How to complete this task
From the first line to the last, retype everything below exactly, minus the pictures.

Supplied information
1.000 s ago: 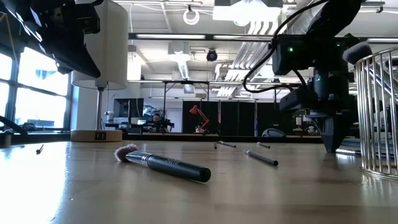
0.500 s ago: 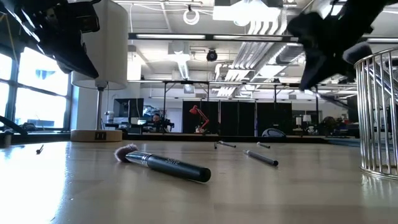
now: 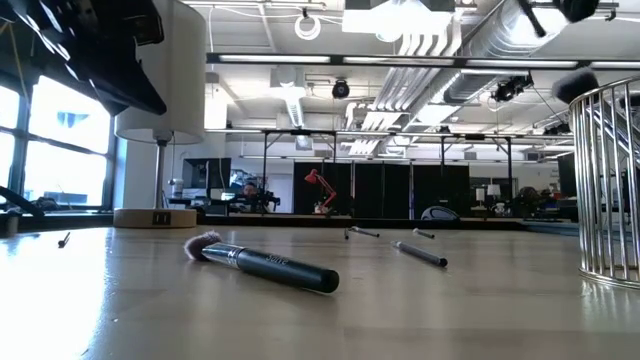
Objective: Pick & Place Makeup Brushes
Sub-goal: Put the eyeshadow brush into the makeup holder
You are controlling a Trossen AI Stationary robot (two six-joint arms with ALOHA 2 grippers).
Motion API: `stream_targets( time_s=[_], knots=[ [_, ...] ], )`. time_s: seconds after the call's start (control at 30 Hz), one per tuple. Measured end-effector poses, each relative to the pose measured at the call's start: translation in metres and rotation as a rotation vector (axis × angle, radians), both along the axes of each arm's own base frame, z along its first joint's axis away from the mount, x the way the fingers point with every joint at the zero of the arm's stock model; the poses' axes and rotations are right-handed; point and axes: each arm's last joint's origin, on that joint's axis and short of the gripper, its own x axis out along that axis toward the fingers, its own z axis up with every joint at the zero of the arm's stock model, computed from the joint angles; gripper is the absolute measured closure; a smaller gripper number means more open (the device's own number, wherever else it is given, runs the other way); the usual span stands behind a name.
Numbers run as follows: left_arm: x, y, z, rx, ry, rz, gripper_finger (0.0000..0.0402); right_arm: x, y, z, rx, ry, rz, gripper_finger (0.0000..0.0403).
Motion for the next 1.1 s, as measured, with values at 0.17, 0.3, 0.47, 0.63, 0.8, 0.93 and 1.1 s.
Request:
stream_targets(
  time_s=[0.17, 0.3, 0.47, 0.63, 0.8, 0.93, 1.1],
  knots=[
    [0.000, 0.000, 0.000, -0.010, 0.000, 0.001, 0.0401, -0.009, 0.038, -0.016, -0.082, 0.010, 0.043, 0.0403],
    [0.000, 0.000, 0.000, -0.012, 0.000, 0.003, 0.0401, -0.010, 0.059, -0.035, -0.157, 0.041, 0.043, 0.0403],
    [0.001, 0.000, 0.001, -0.035, -0.018, 0.017, 0.0401, -0.005, 0.073, -0.057, -0.178, 0.076, 0.050, 0.0403],
    [0.002, 0.000, 0.003, -0.037, -0.038, 0.020, 0.0401, 0.000, 0.080, -0.076, -0.179, 0.111, 0.056, 0.0403],
    [0.003, -0.001, 0.001, -0.031, -0.028, 0.024, 0.0401, 0.003, 0.087, -0.090, -0.156, 0.191, 0.149, 0.0402],
    [0.003, -0.001, 0.001, -0.031, -0.029, 0.025, 0.0401, 0.002, 0.087, -0.096, -0.131, 0.222, 0.163, 0.0386],
    [0.005, -0.001, 0.000, -0.029, -0.020, 0.025, 0.0401, -0.001, 0.081, -0.092, -0.113, 0.241, 0.165, 0.0344]
  ],
)
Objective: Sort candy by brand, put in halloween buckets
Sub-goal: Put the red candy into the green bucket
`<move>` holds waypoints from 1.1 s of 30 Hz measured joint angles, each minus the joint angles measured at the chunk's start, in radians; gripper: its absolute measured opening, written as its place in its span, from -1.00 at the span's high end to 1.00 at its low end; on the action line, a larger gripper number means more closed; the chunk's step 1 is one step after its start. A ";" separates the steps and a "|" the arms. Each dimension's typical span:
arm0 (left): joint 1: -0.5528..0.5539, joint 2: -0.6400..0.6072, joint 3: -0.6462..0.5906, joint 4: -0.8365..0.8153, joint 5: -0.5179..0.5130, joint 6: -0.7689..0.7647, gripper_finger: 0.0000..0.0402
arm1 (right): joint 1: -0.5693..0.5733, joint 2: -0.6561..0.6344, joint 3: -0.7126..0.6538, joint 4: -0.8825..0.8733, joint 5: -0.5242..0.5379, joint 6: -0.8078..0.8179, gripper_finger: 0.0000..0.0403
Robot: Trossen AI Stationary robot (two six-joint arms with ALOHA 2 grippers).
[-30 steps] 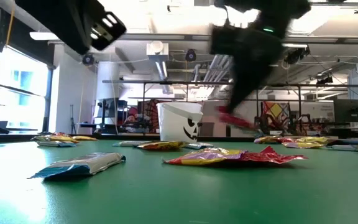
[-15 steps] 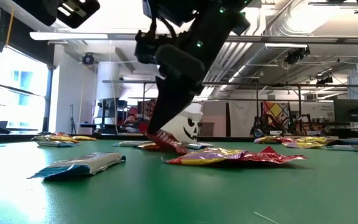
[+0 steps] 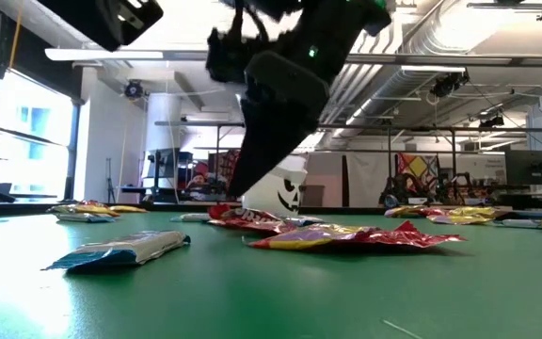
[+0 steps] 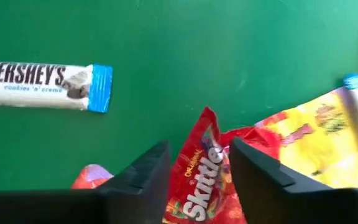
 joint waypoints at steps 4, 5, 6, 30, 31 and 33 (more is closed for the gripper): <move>0.031 0.000 -0.009 0.005 -0.042 0.000 1.00 | 0.030 -0.058 -0.024 -0.066 0.104 0.041 0.31; 0.039 0.000 -0.019 0.010 -0.047 0.000 1.00 | 0.036 -0.078 -0.045 -0.066 0.130 0.056 0.40; 0.049 0.000 -0.032 0.019 -0.047 -0.001 1.00 | 0.043 -0.100 -0.073 -0.065 0.166 0.069 0.51; 0.198 0.204 -0.218 0.490 -0.080 -0.070 0.48 | 0.114 -0.788 -0.911 0.459 0.449 0.370 1.00; 0.203 0.215 -0.218 0.489 -0.081 -0.084 0.42 | 0.117 -0.790 -0.914 0.463 0.451 0.370 1.00; 0.210 0.234 -0.218 0.502 -0.078 -0.110 0.31 | 0.121 -0.790 -0.916 0.463 0.453 0.370 1.00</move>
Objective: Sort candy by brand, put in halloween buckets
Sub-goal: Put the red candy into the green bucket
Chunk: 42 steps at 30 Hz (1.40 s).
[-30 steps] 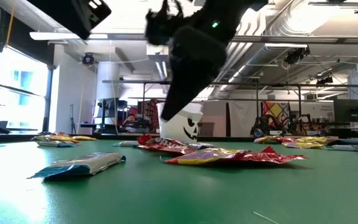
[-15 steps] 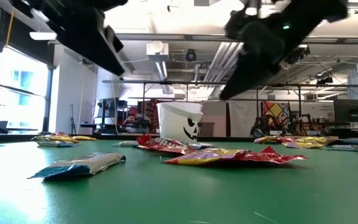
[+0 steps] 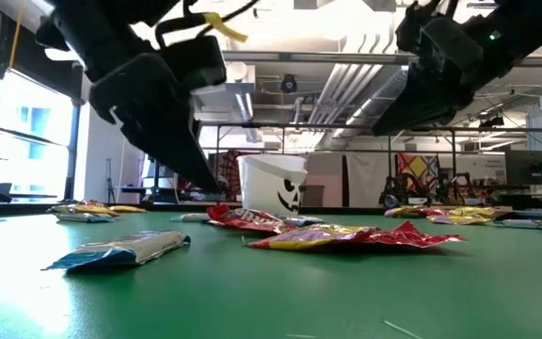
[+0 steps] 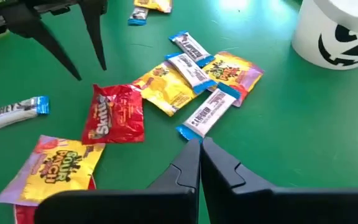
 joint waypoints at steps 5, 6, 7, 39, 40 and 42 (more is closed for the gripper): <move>0.026 0.038 0.000 0.052 0.064 -0.037 0.09 | -0.001 0.004 -0.001 0.000 0.011 -0.003 1.00; 0.033 0.041 0.000 0.056 0.071 -0.047 0.07 | -0.001 0.004 -0.001 0.000 0.015 -0.004 1.00; 0.040 0.046 0.000 0.065 0.079 -0.057 0.05 | -0.001 0.004 -0.001 0.000 0.018 -0.005 1.00; 0.079 0.089 0.001 0.067 0.108 0.142 0.97 | -0.001 0.005 -0.003 -0.008 0.028 -0.028 1.00; 0.076 0.078 0.003 0.054 0.104 0.149 0.98 | -0.001 0.005 -0.003 -0.008 0.028 -0.031 1.00; 0.067 0.054 0.023 0.001 0.096 0.157 1.00 | -0.001 0.005 -0.003 -0.008 0.028 -0.032 1.00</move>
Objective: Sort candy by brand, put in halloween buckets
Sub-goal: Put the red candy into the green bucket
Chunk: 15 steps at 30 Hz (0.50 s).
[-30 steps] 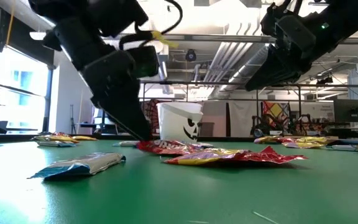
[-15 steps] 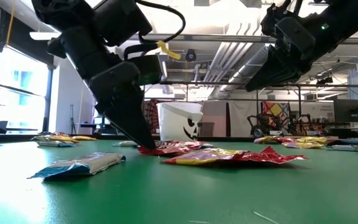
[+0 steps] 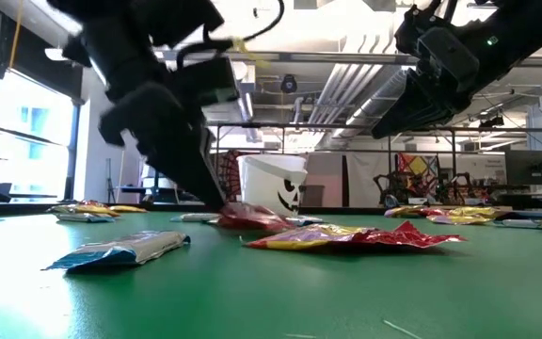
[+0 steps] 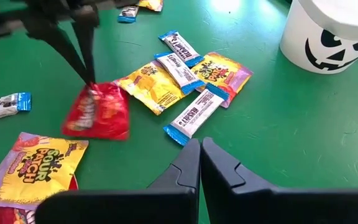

Exercise solution
1.000 s ago: 
0.500 s ago: 
now: 
Objective: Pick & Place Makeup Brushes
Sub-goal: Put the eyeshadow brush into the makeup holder
You are controlling a Trossen AI Stationary robot (two six-joint arms with ALOHA 2 grippers).
Motion API: `stream_targets( time_s=[_], knots=[ [_, ...] ], )`. time_s: seconds after the call's start (control at 30 Hz), one per tuple. Measured end-effector poses, each relative to the pose measured at the call's start: translation in metres and rotation as a rotation vector (axis × angle, radians), both along the axes of each arm's own base frame, z along its first joint's axis away from the mount, x the way the fingers point with every joint at the zero of the arm's stock model; the poses' axes and rotations are right-handed; point and axes: each arm's last joint's origin, on that joint's axis and short of the gripper, its own x axis out along that axis toward the fingers, its own z axis up with every joint at the zero of the arm's stock model, computed from the joint angles; gripper is the absolute measured closure; a smaller gripper number means more open (the device's own number, wherever else it is given, runs the other way); the usual span stands behind a name.
Numbers run as follows: left_arm: x, y, z, rx, ry, rz, gripper_finger (0.0000..0.0402); right_arm: x, y, z, rx, ry, rz, gripper_finger (0.0000..0.0403).
Motion for the next 1.1 s, as measured, with values at 0.17, 0.3, 0.47, 0.63, 0.8, 0.93 and 1.1 s.
Request:
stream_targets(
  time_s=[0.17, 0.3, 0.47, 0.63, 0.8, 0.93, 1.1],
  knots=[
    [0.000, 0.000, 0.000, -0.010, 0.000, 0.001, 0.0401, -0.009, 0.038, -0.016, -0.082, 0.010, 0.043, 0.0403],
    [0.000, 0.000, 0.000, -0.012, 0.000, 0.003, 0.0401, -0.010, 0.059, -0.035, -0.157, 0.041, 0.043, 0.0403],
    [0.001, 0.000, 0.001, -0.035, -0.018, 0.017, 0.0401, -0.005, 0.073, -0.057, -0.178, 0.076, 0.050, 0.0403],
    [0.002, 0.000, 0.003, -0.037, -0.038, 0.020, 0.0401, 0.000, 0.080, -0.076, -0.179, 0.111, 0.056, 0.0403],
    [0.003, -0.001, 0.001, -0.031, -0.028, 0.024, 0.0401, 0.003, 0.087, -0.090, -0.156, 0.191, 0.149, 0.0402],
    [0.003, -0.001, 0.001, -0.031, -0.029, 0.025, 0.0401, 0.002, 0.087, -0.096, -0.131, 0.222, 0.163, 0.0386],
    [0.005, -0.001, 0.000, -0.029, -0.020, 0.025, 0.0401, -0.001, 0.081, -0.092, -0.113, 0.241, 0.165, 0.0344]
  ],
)
Objective: Sort candy by brand, put in halloween buckets
Sub-goal: Put the red candy into the green bucket
`<move>` holds waypoints from 1.1 s of 30 Hz measured joint angles, each minus the joint angles measured at the chunk's start, in radians; gripper: its absolute measured opening, written as its place in its span, from -1.00 at the span's high end to 1.00 at its low end; on the action line, a larger gripper number means more closed; the chunk's step 1 is one step after its start. A ";" separates the steps and a "|" the arms. Each dimension's typical span:
arm0 (left): joint 1: -0.5528..0.5539, joint 2: -0.6400..0.6072, joint 3: -0.6462..0.5906, joint 4: -0.8365..0.8153, joint 5: -0.5179..0.5130, joint 6: -0.7689..0.7647, gripper_finger: 0.0000..0.0402
arm1 (right): joint 1: -0.5693..0.5733, joint 2: -0.6561..0.6344, joint 3: -0.7126..0.6538, joint 4: -0.8825..0.8733, joint 5: -0.5242..0.5379, joint 6: -0.8078..0.8179, gripper_finger: 0.0000..0.0403
Robot: Trossen AI Stationary robot (two six-joint arms with ALOHA 2 grippers).
[-30 steps] 
[-15 steps] 
[+0 steps] 
[+0 steps] 
 joint waypoints at steps 4, 5, 6, 30, 31 and 33 (more is closed for the gripper): <move>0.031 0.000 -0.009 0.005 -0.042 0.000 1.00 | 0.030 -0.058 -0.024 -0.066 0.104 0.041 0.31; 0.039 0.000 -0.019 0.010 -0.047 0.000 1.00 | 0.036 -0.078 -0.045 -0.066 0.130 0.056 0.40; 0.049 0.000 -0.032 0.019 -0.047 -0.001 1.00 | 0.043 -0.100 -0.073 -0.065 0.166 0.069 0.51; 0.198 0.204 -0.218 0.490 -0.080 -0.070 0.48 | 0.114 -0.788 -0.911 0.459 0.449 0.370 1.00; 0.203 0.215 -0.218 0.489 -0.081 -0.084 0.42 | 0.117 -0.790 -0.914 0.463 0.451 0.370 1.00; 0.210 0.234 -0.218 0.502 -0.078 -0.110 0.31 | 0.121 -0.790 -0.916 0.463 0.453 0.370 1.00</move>
Objective: Sort candy by brand, put in halloween buckets
Sub-goal: Put the red candy into the green bucket
Chunk: 42 steps at 30 Hz (1.40 s).
[-30 steps] 
[-15 steps] 
[+0 steps] 
[+0 steps] 
 joint waypoints at steps 5, 6, 7, 39, 40 and 42 (more is closed for the gripper): <move>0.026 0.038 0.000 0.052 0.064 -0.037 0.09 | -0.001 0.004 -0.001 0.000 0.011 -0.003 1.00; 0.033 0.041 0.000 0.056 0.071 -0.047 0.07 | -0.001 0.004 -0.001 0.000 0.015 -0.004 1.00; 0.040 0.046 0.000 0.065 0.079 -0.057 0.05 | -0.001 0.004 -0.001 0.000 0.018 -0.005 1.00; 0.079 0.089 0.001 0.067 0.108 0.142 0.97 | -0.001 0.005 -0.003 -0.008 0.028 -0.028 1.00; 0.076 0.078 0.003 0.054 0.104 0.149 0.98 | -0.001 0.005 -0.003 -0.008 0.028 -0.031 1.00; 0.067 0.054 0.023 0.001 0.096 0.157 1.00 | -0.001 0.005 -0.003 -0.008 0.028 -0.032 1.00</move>
Objective: Sort candy by brand, put in halloween buckets
Sub-goal: Put the red candy into the green bucket
Chunk: 15 steps at 30 Hz (0.50 s).
[-30 steps] 
[-15 steps] 
[+0 steps] 
[+0 steps] 

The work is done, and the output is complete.